Senator Paul went on to challenge Monarez for refusing to fire individuals in the CDC who back the claim that children as young as 6 months should be receiving the COVID-19 vaccine despite having no scientific evidence that the benefit is greater than the risk associated with the product for this age group. Senator Paul said people cling to the idea of not changing the childhood vaccine schedule, but said that it is the duty of the federal health agency officials to make changes if the science doesn’t support the recommendations.
“You want to make all the kids take this,” Senator Paul said to Monarez. “The burden is upon you and the people you wouldn’t fire to prove to us that we need to give our 6-month-old a COVID vaccine and that we need to give our one-day-old the Hepatitis B vaccine. That’s what the debate ought to be about, not whether all vaccines are good or whether we live in Alice in Wonderland.”

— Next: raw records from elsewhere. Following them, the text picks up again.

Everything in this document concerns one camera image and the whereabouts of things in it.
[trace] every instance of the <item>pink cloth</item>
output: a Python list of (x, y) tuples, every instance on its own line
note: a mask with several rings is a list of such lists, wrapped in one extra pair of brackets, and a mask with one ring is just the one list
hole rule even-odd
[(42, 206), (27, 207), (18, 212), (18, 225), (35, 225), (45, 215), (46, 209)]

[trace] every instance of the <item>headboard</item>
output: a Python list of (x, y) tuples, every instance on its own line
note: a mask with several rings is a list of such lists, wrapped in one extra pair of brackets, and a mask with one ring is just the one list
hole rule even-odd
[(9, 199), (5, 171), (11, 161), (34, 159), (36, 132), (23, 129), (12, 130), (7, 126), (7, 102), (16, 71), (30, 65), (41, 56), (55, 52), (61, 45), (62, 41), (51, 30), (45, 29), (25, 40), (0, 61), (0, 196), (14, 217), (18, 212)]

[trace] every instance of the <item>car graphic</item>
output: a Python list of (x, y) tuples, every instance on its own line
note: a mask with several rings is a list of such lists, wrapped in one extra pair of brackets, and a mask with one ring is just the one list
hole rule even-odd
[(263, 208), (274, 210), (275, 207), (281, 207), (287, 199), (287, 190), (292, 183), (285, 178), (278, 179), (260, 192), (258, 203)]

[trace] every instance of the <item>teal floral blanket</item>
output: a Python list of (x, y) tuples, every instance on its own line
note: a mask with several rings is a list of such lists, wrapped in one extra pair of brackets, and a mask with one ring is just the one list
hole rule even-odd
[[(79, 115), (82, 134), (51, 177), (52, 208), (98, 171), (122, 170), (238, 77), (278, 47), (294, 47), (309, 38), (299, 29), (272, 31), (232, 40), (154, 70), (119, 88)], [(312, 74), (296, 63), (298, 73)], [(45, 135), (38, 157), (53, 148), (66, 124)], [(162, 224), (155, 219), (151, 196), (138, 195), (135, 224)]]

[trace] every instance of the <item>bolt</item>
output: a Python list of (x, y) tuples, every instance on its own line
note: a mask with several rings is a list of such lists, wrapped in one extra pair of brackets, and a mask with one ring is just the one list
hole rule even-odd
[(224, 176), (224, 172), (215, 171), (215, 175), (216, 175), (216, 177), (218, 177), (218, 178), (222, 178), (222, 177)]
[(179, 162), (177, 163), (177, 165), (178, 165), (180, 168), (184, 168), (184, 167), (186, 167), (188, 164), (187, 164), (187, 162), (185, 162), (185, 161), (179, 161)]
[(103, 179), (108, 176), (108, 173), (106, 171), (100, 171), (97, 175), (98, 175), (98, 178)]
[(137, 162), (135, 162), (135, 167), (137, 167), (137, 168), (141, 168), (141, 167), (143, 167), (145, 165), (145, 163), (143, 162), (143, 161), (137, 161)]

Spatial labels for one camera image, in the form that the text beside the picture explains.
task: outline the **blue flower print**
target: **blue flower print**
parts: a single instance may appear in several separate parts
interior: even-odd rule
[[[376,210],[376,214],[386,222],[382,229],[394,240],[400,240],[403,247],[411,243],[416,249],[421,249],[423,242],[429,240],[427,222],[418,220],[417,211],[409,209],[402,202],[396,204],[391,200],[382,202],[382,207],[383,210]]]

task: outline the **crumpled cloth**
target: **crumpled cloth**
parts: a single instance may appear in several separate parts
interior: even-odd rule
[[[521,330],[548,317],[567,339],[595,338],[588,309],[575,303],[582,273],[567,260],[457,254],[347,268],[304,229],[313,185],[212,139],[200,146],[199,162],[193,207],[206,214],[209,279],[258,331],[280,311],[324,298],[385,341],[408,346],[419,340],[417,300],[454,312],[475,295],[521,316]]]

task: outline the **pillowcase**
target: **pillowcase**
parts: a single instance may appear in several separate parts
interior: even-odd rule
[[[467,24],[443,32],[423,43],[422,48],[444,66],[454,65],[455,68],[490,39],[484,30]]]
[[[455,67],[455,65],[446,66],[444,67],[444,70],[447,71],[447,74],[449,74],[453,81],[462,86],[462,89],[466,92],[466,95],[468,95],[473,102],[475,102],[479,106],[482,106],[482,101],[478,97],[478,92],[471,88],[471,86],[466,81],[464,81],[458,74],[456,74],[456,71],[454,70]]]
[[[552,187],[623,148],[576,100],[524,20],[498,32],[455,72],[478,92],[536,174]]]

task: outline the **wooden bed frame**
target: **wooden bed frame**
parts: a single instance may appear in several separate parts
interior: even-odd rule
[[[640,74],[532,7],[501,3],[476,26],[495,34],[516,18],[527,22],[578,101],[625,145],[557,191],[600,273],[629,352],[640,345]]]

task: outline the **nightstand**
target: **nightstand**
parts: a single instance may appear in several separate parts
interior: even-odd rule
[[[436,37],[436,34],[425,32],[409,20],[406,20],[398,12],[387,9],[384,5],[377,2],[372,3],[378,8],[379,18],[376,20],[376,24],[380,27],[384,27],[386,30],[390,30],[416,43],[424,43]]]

Monarez said she agrees with Senator Paul, but she wouldn’t “pre-commit to approving all of the ACIP recommendations without the science.” Senator Paul said that it is “untrue.”
“Let me make it simple: Susan Monarez is a vaccine fanatic who deceived her way into the position by pretending to care about vaccine safety,” Siri wrote on X. “She took advantage of Secretary Kennedy’s trust. But even putting that aside, she has no business running the CDC because her vaccine knowledge consists of dogma, mantras, and slogans. That has also been reaffirmed in this hearing thus far.”
This hearing comes just over a week after a different Senate hearing in which an unpublished retrospective study comparing health outcomes between vaccinated and unvaccinated children was reviewed. In that hearing, Siri explained the results of the 2020 study and the alleged reasons Dr. Marcus Zervos and Henry Ford Health did not release the study.
The study was not peer-reviewed or published, but Siri explained that it is a robust study relying on real-world data, unlike the studies that are referenced to prove vaccine safety. The study reveals that vaccinated children were more than five times more likely to develop autoimmune diseases and neurodevelopmental disorders.